** WHAT YOU ARE ASKED TO DO **
From the top of the entries below through the line containing "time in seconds", return every line exactly as written, please, and stop there.

** INFORMATION GIVEN **
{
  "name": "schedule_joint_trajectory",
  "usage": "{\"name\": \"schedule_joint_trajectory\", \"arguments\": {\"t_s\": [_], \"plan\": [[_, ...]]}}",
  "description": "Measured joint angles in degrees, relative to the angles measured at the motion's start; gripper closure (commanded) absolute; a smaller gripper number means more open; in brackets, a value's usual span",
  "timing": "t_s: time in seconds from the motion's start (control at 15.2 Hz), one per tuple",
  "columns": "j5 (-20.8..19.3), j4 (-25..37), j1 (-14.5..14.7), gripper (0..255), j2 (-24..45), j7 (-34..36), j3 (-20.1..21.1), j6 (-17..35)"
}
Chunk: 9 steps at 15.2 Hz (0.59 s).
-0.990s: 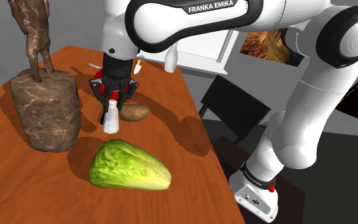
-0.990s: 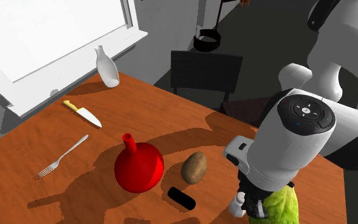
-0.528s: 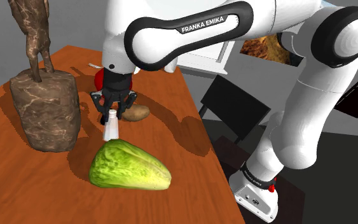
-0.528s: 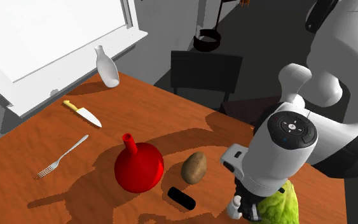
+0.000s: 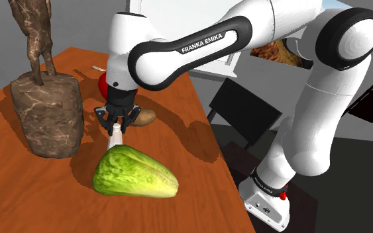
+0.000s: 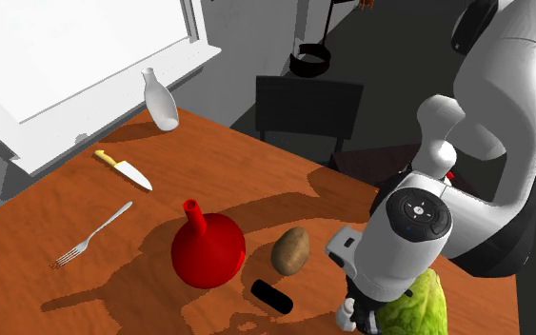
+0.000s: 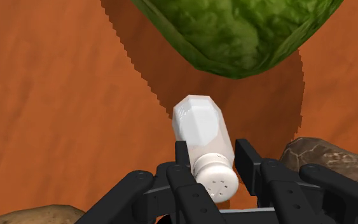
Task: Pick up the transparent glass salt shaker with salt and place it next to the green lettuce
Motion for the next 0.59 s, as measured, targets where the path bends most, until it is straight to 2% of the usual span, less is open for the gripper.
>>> {"name": "schedule_joint_trajectory", "arguments": {"t_s": [0.4, 0.46, 0.59], "plan": [[0.0, -0.4, 0.0, 255, 0.1, 0.0, 0.0, 0.6], [0.0, -0.4, 0.0, 0, 0.1, 0.0, 0.0, 0.6], [0.0, -0.4, 0.0, 0, 0.1, 0.0, 0.0, 0.6]]}}
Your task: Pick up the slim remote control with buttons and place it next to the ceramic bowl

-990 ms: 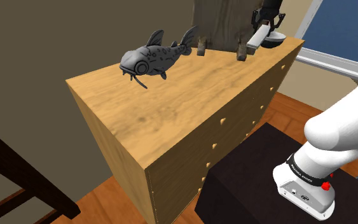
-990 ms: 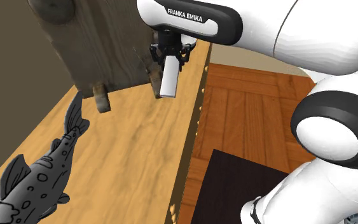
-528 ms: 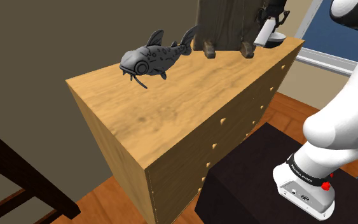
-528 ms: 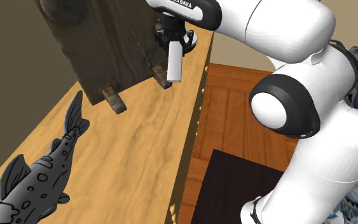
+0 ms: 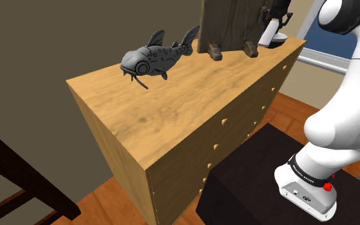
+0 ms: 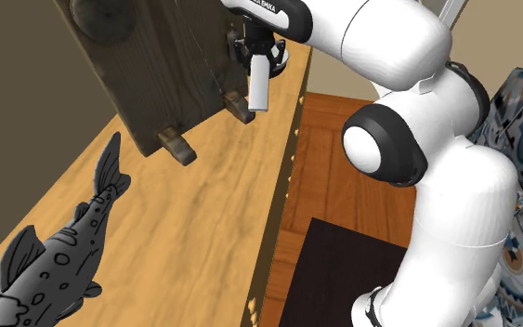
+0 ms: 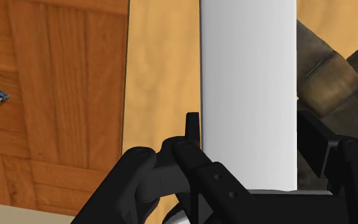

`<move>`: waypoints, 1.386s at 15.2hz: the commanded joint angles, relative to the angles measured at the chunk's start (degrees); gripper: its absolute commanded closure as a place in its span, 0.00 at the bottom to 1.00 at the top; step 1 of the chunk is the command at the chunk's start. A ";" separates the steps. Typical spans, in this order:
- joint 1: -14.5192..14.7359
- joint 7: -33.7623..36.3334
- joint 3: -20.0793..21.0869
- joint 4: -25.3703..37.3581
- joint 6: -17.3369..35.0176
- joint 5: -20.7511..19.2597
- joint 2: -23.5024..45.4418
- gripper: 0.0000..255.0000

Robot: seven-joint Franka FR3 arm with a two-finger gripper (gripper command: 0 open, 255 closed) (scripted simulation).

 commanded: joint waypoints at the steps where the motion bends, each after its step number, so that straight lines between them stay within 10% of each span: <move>1: 0.13 0.17 0.01 -2.81 2.12 -0.09 -0.07 1.00; 21: 0.51 0.33 0.03 -20.15 18.37 -0.15 -1.16 1.00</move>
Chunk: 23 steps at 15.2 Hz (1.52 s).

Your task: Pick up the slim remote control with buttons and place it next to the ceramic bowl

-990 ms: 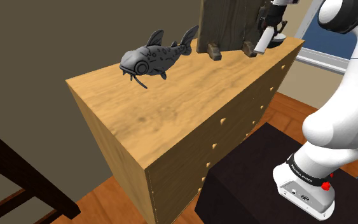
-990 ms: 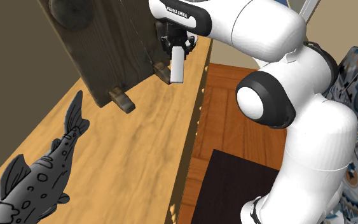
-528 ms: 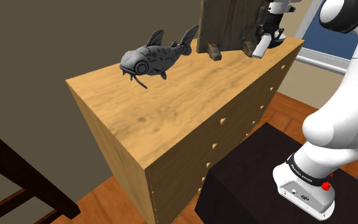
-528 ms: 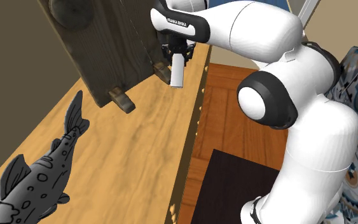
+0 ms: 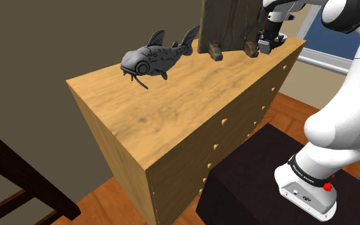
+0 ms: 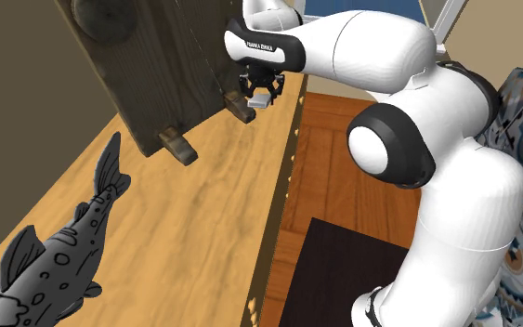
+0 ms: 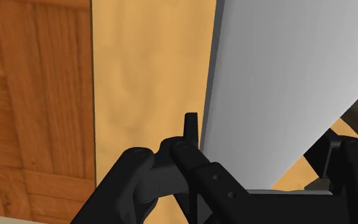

** ANSWER SECTION **
{
  "name": "schedule_joint_trajectory",
  "usage": "{\"name\": \"schedule_joint_trajectory\", \"arguments\": {\"t_s\": [_], \"plan\": [[_, ...]]}}",
  "description": "Measured joint angles in degrees, relative to the angles measured at the motion's start; gripper closure (commanded) absolute; a smaller gripper number means more open; in brackets, a value's usual span",
  "timing": "t_s: time in seconds from the motion's start (control at 15.2 Hz), one per tuple",

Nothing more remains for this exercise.